The Primacy of Simple Models

Start with a simple Model first, if it fails, you know you are in the wrong direction without going too far. So you can change the direction and route.

Wed, Nov 26th
datasciencestrategyproblem-framingperspectivemachinelearningsystemthinking
Created: 2025-12-15Updated: 2025-12-15

“If you can’t get at least moderately good or promising results from a simple statistical method, proceeding with a more sophisticated method is dangerous.”

Core Principle

A simple model is not just a baseline, it is a diagnostic instrument.
If a simple method cannot extract meaningful signal, it is almost always because:

  • the data is inadequate,
  • the features are mis-specified,
  • the assumptions are broken,
  • or the problem definition is flawed.

In such cases, adding sophistication doesn’t fix the foundation, it buries the flaw under complexity and makes it harder to detect.

Why This Matters

1. Sophisticated methods amplify both signal and noise

If your data contains weak signal or poorly engineered features, complex models will:

  • fit noise,
  • hallucinate patterns,
  • overfit aggressively.

2. Configuration errors compound with complexity

A mis-tuned simple model (e.g., bad regularization in logistic regression)
→ becomes a catastrophe when scaled into a deep model with thousands of parameters.

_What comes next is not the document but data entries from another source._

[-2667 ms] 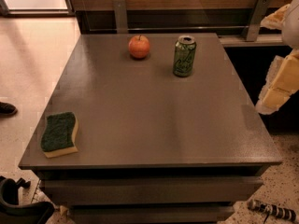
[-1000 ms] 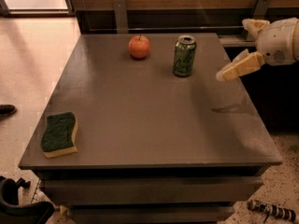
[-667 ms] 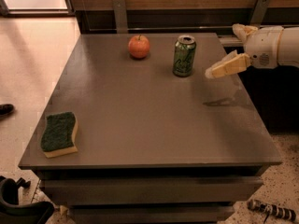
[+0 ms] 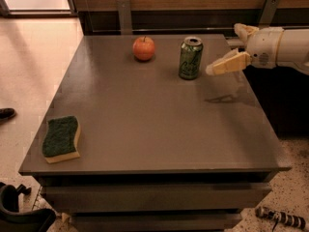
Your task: Move green can near sponge
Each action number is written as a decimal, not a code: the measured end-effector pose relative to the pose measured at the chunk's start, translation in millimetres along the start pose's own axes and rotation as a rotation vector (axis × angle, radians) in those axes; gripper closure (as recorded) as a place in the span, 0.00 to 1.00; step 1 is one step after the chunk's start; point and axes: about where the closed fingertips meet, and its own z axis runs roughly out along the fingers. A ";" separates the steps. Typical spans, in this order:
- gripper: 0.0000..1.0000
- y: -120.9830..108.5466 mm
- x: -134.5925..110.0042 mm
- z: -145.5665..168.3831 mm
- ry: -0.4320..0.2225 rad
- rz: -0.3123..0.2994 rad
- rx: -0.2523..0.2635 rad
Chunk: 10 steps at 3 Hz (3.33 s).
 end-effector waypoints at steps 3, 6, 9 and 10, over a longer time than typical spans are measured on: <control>0.00 -19.7 7.2 67.6 -0.163 0.128 -0.075; 0.67 1.4 14.3 101.0 -0.224 0.176 -0.132; 1.00 4.5 12.2 105.7 -0.226 0.175 -0.141; 1.00 11.8 1.0 103.5 -0.219 0.165 -0.148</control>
Offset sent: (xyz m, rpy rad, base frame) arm 0.0702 0.0364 -0.0221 0.2508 0.0315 0.0765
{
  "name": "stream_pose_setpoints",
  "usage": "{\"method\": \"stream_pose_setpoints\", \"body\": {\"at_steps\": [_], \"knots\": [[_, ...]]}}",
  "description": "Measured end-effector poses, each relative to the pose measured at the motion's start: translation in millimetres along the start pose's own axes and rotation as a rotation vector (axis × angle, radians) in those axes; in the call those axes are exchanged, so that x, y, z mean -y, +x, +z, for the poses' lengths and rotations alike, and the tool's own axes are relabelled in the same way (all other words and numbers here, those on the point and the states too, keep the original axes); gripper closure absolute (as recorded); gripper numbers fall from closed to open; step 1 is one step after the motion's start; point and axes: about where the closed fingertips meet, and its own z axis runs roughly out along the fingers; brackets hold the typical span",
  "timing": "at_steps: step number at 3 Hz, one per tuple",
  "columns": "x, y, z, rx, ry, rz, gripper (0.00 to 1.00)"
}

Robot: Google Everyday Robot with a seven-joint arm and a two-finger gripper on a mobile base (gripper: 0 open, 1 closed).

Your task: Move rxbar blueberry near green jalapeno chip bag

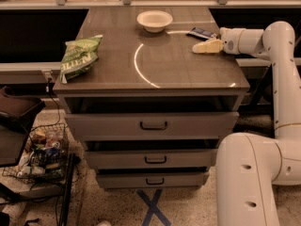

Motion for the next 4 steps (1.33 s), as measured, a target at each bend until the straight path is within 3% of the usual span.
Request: {"method": "stream_pose_setpoints", "body": {"at_steps": [2, 4], "knots": [[-4.5, -6.9, 4.8, 0.003, -0.007, -0.037, 0.03], [-8.6, -8.4, 10.7, -0.005, -0.014, -0.054, 0.49]]}}
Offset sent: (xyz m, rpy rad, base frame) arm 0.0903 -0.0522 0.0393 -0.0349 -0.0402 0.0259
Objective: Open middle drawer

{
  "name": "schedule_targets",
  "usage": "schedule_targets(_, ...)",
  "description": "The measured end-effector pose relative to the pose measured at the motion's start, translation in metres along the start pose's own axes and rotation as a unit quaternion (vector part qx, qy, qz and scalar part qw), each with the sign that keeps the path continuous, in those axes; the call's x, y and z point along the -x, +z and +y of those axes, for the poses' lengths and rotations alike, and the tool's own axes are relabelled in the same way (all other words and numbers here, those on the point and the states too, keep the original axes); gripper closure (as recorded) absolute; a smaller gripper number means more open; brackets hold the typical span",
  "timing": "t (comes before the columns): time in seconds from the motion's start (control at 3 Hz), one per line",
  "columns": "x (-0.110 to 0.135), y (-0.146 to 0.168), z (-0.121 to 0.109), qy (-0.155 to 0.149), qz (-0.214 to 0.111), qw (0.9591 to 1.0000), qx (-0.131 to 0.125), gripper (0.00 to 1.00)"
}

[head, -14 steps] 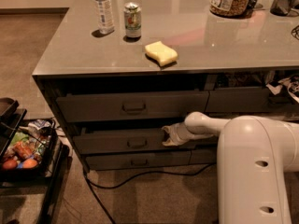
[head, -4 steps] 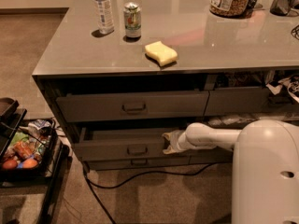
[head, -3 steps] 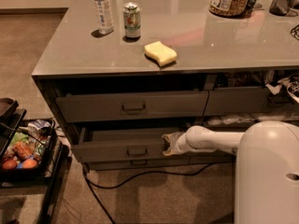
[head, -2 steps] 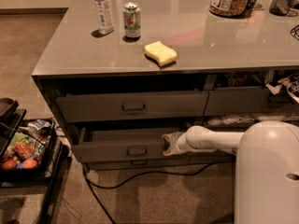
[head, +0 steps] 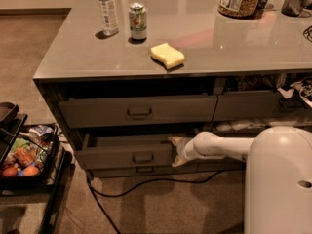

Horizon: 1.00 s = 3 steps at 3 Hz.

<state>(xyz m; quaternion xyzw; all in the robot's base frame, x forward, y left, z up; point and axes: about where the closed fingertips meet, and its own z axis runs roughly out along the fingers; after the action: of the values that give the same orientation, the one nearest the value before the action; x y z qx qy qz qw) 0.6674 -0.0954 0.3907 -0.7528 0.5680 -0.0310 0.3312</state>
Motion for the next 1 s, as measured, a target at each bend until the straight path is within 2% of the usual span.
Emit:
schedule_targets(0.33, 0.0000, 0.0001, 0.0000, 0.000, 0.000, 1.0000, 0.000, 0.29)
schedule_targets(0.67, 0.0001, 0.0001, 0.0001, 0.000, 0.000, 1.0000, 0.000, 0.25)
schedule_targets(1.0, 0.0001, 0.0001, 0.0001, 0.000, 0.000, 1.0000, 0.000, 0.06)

3. Complexity obscures interpretability

When you can’t explain failure in a simple model,
you definitely can’t explain it in a sophisticated one.

4. Sophistication is not a substitute for understanding

It reveals nothing new unless the foundation (data → features → assumptions) is correct.


Different Perspective

Model sophistication = higher energy state**.
Higher energy states should only be entered if the system is stable at lower levels.

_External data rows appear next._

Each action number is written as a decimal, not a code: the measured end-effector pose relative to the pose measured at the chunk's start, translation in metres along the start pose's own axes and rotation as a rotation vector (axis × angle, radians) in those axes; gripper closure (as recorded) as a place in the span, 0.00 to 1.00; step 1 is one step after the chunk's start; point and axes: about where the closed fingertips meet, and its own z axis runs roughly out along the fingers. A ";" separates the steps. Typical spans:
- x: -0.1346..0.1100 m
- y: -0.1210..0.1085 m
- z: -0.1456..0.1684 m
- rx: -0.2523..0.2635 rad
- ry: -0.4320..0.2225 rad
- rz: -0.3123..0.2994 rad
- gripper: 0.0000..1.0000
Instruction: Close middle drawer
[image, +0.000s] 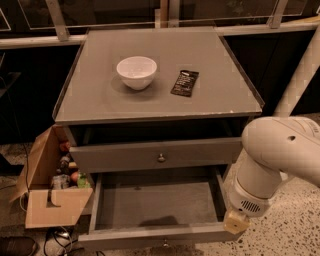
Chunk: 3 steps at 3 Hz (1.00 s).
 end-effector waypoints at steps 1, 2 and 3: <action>-0.001 0.008 0.039 -0.069 -0.021 0.050 1.00; 0.006 0.005 0.075 -0.100 -0.048 0.150 1.00; 0.014 -0.002 0.104 -0.131 -0.060 0.238 1.00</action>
Offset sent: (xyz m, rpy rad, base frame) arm -0.0213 0.0042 -0.1203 0.0880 0.1240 -0.3013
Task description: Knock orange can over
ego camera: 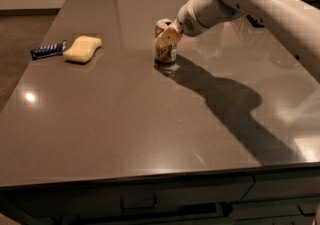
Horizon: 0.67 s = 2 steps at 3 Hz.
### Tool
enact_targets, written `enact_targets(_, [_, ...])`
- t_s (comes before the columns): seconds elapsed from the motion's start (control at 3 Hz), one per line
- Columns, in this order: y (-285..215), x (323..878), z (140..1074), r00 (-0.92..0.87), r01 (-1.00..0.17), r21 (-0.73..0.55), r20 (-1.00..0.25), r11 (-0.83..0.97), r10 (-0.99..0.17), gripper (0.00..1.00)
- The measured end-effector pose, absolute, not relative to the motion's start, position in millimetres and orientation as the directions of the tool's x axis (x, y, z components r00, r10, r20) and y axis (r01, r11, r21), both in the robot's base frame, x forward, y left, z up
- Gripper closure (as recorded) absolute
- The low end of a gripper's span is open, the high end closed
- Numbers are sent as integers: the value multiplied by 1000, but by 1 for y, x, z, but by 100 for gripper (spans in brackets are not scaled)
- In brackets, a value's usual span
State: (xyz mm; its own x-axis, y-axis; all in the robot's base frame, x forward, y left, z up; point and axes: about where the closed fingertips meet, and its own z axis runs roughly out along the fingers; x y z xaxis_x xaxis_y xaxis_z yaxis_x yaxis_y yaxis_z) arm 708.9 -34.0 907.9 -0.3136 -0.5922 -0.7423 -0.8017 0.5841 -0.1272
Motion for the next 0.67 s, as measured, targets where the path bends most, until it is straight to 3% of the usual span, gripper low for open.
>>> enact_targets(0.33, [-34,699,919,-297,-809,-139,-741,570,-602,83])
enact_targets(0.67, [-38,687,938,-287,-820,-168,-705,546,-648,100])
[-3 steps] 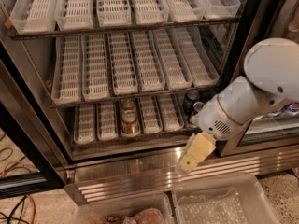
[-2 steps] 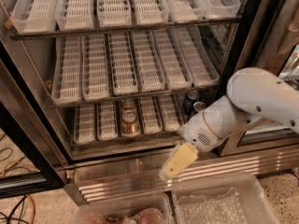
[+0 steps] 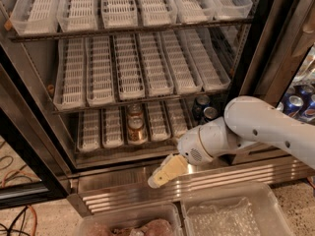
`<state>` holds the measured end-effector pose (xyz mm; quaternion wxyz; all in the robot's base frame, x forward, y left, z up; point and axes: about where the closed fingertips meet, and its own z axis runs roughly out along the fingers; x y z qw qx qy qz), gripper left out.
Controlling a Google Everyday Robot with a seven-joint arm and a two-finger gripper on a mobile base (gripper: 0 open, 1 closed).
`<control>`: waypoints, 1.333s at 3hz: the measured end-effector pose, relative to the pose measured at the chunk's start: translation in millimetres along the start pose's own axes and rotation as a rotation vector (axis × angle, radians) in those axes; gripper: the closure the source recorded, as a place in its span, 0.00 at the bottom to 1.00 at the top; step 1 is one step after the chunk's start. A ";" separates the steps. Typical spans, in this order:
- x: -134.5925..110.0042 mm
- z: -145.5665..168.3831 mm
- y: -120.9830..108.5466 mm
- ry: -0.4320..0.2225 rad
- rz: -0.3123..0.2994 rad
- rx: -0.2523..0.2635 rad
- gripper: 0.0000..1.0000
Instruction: Pick orange can from bottom shelf of fridge
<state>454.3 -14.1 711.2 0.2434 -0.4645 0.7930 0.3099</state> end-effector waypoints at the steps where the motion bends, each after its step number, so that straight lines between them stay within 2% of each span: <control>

If the foundation model is unstable, the entire modeling tower collapses.

Complex models magnify ontology, meaning they magnify:

  • wrong assumptions,
  • wrong data distributions,
  • wrong target framing,
  • wrong causal structure.

Sophistication isn’t power;
it is amplification.
And it amplifies whatever is already there, including errors.


The “Ladder of Sophistication” Heuristic

Step 1: Build the simplest possible version

Examples:

  • mean baseline
  • linear/logistic regression
  • simple ARIMA
  • simple decision tree
  • naive Bayes
  • 1-feature model

Check:

  • Is the signal detectable at all?
  • Are residuals structured or random?
  • Do the predictions correlate with truth?

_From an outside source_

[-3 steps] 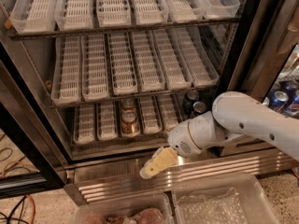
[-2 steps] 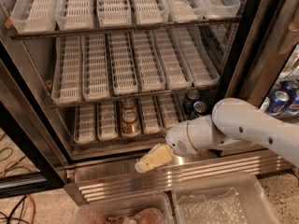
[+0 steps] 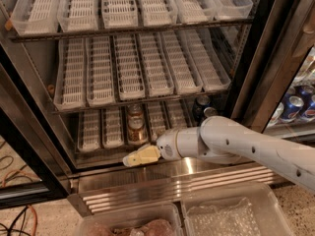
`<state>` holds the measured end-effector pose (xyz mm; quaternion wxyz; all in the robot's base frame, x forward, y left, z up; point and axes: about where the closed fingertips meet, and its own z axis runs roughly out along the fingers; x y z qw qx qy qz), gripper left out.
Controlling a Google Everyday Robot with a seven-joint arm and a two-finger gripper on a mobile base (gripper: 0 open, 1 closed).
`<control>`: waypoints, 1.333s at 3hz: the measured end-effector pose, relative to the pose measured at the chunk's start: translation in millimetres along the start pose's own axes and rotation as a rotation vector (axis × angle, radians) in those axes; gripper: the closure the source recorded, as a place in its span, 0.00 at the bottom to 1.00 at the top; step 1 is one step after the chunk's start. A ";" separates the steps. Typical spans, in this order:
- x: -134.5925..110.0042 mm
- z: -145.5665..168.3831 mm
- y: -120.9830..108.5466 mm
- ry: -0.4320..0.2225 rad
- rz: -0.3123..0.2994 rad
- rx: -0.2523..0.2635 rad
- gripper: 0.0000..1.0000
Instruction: Pick orange can from bottom shelf of fridge
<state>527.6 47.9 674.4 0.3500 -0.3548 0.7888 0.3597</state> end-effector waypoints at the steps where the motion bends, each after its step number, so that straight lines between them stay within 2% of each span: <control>1: -2.9 1.3 -9.5 -0.017 0.004 0.034 0.00; 3: -2.5 11.8 -13.5 -0.018 0.010 0.044 0.00; 4: 3.0 26.6 -25.6 -0.049 0.030 0.072 0.00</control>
Offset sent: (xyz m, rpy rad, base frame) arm 0.0095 -0.0027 -0.0013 -0.0018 -0.0158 -0.0347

Step 2: Increment complexity one notch at a time

For example:

  • linear → polynomial → regularized → tree-based → ensemble → neural
  • ARIMA → SARIMA → Prophet → hybrid ML models

Each step must improve:

  • accuracy
  • calibration
  • stability
  • generalization

If no improvement, STOP.
Investigate assumptions, data quality, feature construction.

Step 3: Only escalate when each layer is validated

This is the equivalent of layer-by-layer integrity checking in systems design.


The Failure Point: Overfitting

“Methods too complex for the data or goals = overfitting.”

Overfitting is not “your model memorized training data.”
That is the symptom.

The deeper cause is mismatch between model complexity and data complexity.

Examples:

  • Complex neural net on tiny dataset.
  • Random forest on meaningless features.
  • Deep forecasting model on non-stationary time series with no preprocessing.
  • High-dimensional embeddings with no domain constraints.

Overfitting = sophistication beyond what the evidence can support.


Practical MLOps Guidance

1. Enforce a “Simple Baseline First” policy

  • Baseline must be logged, versioned, and used as comparison point.
  • No complex model allowed into production unless it beats baseline on multiple metrics.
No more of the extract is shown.